Student thesis: Doctoral ThesisDoctor of Philosophy (awarded by UHI)

Abstract

This thesis focuses on the relationship between local heritage practices and tourism in communities located along the North Coast 500 (NC500), a popular and contentious route tourism initiative that was launched in the North Highlands of Scotland in 2015. While the NC500 and its associated overtourism pressures have received significant attention from news media, policymakers and researchers, thus far the complex cultural processes associated with the route have not been addressed.
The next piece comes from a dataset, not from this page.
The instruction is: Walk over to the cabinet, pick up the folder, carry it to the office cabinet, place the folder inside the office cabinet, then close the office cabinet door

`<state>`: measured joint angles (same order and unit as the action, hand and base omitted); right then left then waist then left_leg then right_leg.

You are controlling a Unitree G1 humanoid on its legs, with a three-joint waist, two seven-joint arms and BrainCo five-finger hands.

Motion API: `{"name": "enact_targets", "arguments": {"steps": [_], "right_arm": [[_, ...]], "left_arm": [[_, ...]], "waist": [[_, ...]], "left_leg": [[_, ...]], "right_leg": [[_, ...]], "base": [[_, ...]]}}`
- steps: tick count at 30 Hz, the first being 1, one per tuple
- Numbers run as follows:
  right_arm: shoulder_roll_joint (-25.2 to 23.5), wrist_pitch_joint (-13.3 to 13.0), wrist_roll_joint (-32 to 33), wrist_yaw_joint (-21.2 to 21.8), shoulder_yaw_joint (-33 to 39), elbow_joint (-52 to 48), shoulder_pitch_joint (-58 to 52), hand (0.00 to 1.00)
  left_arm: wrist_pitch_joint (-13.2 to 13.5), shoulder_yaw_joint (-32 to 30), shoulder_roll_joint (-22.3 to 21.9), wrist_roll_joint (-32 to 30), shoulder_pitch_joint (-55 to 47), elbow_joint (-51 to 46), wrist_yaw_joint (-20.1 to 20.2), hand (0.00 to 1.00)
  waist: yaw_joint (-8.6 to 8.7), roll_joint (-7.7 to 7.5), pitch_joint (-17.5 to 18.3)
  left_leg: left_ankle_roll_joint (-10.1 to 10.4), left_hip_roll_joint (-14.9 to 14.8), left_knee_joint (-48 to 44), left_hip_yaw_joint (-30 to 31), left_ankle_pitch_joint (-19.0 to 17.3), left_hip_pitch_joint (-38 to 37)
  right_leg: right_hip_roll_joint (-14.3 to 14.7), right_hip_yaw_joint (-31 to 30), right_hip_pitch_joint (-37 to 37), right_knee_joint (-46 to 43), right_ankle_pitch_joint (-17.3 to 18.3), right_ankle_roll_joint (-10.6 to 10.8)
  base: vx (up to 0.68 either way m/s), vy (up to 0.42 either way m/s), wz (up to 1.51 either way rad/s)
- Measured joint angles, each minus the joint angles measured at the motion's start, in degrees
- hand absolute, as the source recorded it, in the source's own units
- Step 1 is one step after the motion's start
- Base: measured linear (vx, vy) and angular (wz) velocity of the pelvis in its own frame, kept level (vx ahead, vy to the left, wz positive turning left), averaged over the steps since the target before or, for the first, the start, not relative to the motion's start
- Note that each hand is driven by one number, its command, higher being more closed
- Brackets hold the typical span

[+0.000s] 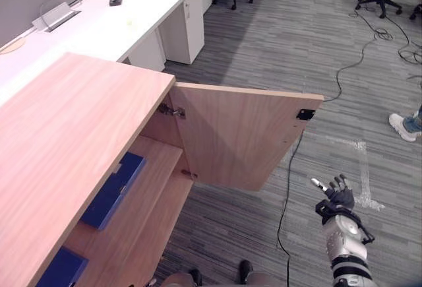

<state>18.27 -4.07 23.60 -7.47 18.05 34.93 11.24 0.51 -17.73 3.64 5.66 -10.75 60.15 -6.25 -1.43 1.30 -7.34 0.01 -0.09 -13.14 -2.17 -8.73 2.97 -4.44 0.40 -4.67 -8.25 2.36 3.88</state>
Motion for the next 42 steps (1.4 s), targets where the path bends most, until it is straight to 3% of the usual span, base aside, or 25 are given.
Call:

Grounded in the experiences and perspectives of local residents, this examination contributes to (and draws closer together) parallel but largely disconnected discussions in critical tourism and heritage studies by exploring how touristic narratives of place and past are constructed and contested around the NC500. The study takes the form of a multi-sited ethnography employing participatory visual research methodologies in three case studies situated around the route. Conducted in collaboration with local community heritage organisations, this approach makes visible and knowable a diverse array of forms of ‘heritage from below’ through which local residents engage with their individual and collective past(s) as they interpret, and respond to, tourism. It is shown here that these fine-grained practices of heritage constitute a resource and channel for the assertion of counter-hegemonic claims to place that challenge and complicate the route’s totalising cultural geographies. By foregrounding the voices of local people, the study offers a critique articulated from within (and from below) of top-down touristic discourses that shape the representation and perception of Highland places, people and pasts. It also contributes to academic theory a more subtly-shaded and intimate rendering of heritage dynamics in tourism settings. Expanding upon critical lines of inquiry seeking to ‘decentre’ understandings of heritage, the use of the past in the context of the NC500 emerges as an active, polyvocal and contested cultural process that is negotiated not only in public spheres of representation and discourse but also in the everyday spaces, activities and meanings of individual inhabitants’ lives.
Date of Award8 May 2024
Original languageEnglish
Awarding Institution
  • University of the Highlands and Islands
SponsorsESF studentship
SupervisorIain James McPherson Robertson (Supervisor) & Lucy Dean (Supervisor)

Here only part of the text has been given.